Wednesday, March 26, 2014

Reflection

As I reflect over my past three months here I cannot help but feel a wave of emotions. If you had asked me at the start of this crazy journey what I expected, I could easily tell you "I want to make great friends, learn more about myself, and know that I can do it." Looking back on it I have accomplished and learned so much more. However, I did wrongly assume life would kind of just press pause while I lived up this experience. As my wise friend Leah reminded me, life goes on even when you aren't ready for it. Just because I am in a new country doesn't mean bad things won't happen and it definitely doesn't mean the whole time here will be great, because frankly it hasn't been smooth sailing all the time, as much as I wished it would have been. I have to remind myself that without the issues, tears, and sad times, I couldn't grow as a person, learn from my mistakes, and forgive.

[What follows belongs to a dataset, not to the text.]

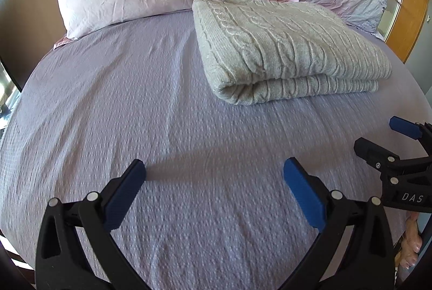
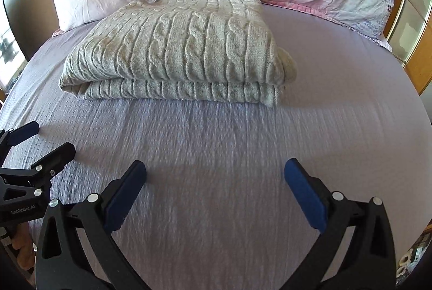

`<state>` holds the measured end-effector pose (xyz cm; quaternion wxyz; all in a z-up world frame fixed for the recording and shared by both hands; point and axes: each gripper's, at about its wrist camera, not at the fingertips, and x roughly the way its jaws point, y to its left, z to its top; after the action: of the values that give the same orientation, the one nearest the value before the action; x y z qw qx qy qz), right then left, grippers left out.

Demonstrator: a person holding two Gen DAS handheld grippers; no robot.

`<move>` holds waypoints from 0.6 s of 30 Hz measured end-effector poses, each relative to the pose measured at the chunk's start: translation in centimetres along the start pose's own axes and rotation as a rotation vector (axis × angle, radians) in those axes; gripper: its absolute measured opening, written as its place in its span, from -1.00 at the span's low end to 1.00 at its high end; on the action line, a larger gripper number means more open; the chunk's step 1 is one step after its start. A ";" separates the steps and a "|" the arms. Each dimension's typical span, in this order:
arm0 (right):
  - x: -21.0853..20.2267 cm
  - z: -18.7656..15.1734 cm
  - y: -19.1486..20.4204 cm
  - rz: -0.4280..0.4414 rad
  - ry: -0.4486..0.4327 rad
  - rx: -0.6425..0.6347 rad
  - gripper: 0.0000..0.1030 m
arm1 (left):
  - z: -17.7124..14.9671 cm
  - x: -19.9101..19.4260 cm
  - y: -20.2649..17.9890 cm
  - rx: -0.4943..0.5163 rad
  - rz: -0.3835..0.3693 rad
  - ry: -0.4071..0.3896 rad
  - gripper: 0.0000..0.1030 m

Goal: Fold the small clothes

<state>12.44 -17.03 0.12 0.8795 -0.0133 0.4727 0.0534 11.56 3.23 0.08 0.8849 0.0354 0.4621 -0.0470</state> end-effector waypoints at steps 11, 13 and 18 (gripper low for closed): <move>0.0 0.0 0.0 0.001 0.003 0.000 0.97 | 0.0 0.0 0.0 -0.001 0.001 0.000 0.97; 0.0 -0.1 0.0 0.000 0.002 0.001 0.97 | 0.0 0.0 -0.1 -0.001 0.001 -0.001 0.97; -0.1 0.0 0.1 -0.001 0.002 0.002 0.97 | 0.0 0.0 -0.1 -0.001 0.001 -0.001 0.97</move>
<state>12.36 -16.99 0.15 0.8791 -0.0126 0.4735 0.0527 11.54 3.17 0.08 0.8851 0.0351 0.4618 -0.0462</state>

However, what I have also learned was to let yourself have the bad times. Everyone is so quick to remind you how much time you have left and to not waste it being upset or stressed...they're wrong. Time can easily ruin this experience, it can prevent you from getting close to people in fear of getting hurt, it can prevent growth, and it can encourage regret. So let yourself be upset, let yourself be stupid and make stupid choices, and let yourself have a day or two of crying because in that moment it may be what you need, not necessarily what you want.
The end of this experience creeps up on you without a lot of warning. I tried so desperately to pretend like it didn't matter and like I was never going to leave but in the end, I leave. I wouldn't have changed anything about this experience for the world. It has made me appreciate home, family and friends. It is so easy to say you want to travel the world but when you are surrounded by people you like and enjoy being with, it makes everything that much more memorable. 
I wish I could just wrap a rope around the United States and pull it over to England to make leaving easier. That way I'm not a sea away and I wouldn't really leave. But I believe everything happens for a reason (cliche...I know) and airplanes exist as well as email. The friendships I have made here won't leave just because I do and that's a constant reminder I have to focus on in order to enjoy these last few weeks here at Edge Hill. 
I have no clue what is waiting for me in the future but I do know I had no clue this would be something I would have the privilege to experience. So I sit here waiting for the future but enjoying the present.